§ WORK TASK:
A word-for-word copy of the listing is needed. Retype it in full.

§ PROVIDED MATERIAL:
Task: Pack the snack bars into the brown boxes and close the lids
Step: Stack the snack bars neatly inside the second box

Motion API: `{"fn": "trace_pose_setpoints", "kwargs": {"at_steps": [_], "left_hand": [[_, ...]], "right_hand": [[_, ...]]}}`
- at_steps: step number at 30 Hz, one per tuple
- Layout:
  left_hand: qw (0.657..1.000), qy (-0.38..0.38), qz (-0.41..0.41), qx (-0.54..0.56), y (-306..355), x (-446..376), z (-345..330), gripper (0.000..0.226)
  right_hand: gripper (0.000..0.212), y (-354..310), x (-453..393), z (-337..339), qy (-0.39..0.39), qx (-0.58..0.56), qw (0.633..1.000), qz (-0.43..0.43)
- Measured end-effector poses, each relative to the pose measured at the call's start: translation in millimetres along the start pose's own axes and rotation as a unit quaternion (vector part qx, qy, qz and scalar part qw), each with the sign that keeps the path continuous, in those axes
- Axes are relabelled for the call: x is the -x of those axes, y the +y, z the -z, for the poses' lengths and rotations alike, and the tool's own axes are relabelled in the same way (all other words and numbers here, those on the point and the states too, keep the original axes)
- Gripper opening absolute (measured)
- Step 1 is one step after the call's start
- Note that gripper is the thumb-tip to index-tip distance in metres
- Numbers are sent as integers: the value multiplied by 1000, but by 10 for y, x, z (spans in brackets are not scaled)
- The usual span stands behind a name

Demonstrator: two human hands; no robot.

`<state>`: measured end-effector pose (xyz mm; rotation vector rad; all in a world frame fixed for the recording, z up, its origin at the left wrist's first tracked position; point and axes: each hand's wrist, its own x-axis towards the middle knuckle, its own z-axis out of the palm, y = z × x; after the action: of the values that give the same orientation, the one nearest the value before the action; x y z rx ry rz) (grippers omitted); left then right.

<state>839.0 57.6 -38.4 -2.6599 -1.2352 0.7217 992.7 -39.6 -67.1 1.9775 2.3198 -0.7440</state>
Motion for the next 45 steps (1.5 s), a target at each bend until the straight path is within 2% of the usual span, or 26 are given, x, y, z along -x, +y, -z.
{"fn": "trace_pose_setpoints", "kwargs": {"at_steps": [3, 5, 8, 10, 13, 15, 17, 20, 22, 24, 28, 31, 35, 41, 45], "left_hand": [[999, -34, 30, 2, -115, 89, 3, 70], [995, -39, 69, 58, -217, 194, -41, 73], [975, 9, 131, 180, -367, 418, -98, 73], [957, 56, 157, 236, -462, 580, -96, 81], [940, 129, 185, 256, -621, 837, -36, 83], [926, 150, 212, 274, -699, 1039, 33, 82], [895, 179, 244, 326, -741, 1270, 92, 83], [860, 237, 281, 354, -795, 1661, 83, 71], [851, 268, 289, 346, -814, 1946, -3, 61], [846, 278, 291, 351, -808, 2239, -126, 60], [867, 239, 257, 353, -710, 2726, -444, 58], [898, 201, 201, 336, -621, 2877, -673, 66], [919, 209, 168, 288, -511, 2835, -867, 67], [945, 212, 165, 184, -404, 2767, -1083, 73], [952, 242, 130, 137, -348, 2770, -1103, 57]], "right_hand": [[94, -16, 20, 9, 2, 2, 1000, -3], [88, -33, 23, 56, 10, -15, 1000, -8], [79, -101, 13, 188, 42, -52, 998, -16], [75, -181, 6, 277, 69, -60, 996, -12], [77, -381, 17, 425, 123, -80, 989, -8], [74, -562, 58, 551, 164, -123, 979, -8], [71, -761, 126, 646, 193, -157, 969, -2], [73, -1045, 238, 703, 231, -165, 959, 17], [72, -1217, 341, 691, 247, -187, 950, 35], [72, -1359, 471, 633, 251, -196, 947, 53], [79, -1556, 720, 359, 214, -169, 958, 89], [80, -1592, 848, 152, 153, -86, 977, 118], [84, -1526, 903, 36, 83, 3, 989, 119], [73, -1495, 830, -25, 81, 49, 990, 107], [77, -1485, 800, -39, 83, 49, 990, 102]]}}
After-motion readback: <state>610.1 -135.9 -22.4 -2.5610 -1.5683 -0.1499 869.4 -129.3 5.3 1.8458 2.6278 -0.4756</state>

§ WRITTEN RESPONSE:
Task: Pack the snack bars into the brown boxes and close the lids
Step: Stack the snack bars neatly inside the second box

Motion API: `{"fn": "trace_pose_setpoints", "kwargs": {"at_steps": [_], "left_hand": [[_, ...]], "right_hand": [[_, ...]]}}`
- at_steps: step number at 30 Hz, one per tuple
- Layout:
  left_hand: qw (0.657..1.000), qy (-0.38..0.38), qz (-0.41..0.41), qx (-0.54..0.56), y (-306..355), x (-446..376), z (-345..330), gripper (0.000..0.226)
  right_hand: gripper (0.000..0.212), y (-354..310), x (-453..393), z (-337..339), qy (-0.39..0.39), qx (-0.58..0.56), qw (0.633..1.000), qz (-0.43..0.43)
- Measured end-effector poses, each relative to the pose measured at the call's start: translation in millimetres along the start pose's own axes and rotation as a unit quaternion (vector part qx, qy, qz and scalar part qw), each with the sign that keeps the path continuous, in those axes
- Axes are relabelled for the call: x is the -x of those axes, y the +y, z the -z, for the poses' lengths and rotations alike, and the tool's own axes are relabelled in the same way (all other words and numbers here, those on the point and the states too, keep the original axes)
- Gripper opening absolute (measured)
- Step 1 is one step after the call's start
- Note that gripper is the thumb-tip to index-tip distance in metres
- Numbers are sent as integers: the value multiplied by 1000, but by 10 for y, x, z (spans in brackets are not scaled)
- The usual span stands behind a name

Demonstrator: two human hands; no robot.

`<state>`: measured end-effector pose (xyz mm; rotation vector rad; all in a world frame fixed for the recording, z up, its origin at the left wrist's first tracked position; point and axes: each hand's wrist, its own x-axis towards the middle knuckle, its own z-axis out of the palm, y = z × x; after the action: of the values that give the same orientation, the one nearest the value before the action; x y z rx ry rz) (grippers omitted); left then right.

<state>839.0 57.6 -38.4 -2.6599 -1.2352 0.7217 992.7 -39.6 -67.1 1.9775 2.3198 -0.7440</state>
Motion for the next 45 steps (1.5 s), a target at each bend until the straight path is within 2% of the usual span, or 26 are given, x, y, z along -x, +y, -z.
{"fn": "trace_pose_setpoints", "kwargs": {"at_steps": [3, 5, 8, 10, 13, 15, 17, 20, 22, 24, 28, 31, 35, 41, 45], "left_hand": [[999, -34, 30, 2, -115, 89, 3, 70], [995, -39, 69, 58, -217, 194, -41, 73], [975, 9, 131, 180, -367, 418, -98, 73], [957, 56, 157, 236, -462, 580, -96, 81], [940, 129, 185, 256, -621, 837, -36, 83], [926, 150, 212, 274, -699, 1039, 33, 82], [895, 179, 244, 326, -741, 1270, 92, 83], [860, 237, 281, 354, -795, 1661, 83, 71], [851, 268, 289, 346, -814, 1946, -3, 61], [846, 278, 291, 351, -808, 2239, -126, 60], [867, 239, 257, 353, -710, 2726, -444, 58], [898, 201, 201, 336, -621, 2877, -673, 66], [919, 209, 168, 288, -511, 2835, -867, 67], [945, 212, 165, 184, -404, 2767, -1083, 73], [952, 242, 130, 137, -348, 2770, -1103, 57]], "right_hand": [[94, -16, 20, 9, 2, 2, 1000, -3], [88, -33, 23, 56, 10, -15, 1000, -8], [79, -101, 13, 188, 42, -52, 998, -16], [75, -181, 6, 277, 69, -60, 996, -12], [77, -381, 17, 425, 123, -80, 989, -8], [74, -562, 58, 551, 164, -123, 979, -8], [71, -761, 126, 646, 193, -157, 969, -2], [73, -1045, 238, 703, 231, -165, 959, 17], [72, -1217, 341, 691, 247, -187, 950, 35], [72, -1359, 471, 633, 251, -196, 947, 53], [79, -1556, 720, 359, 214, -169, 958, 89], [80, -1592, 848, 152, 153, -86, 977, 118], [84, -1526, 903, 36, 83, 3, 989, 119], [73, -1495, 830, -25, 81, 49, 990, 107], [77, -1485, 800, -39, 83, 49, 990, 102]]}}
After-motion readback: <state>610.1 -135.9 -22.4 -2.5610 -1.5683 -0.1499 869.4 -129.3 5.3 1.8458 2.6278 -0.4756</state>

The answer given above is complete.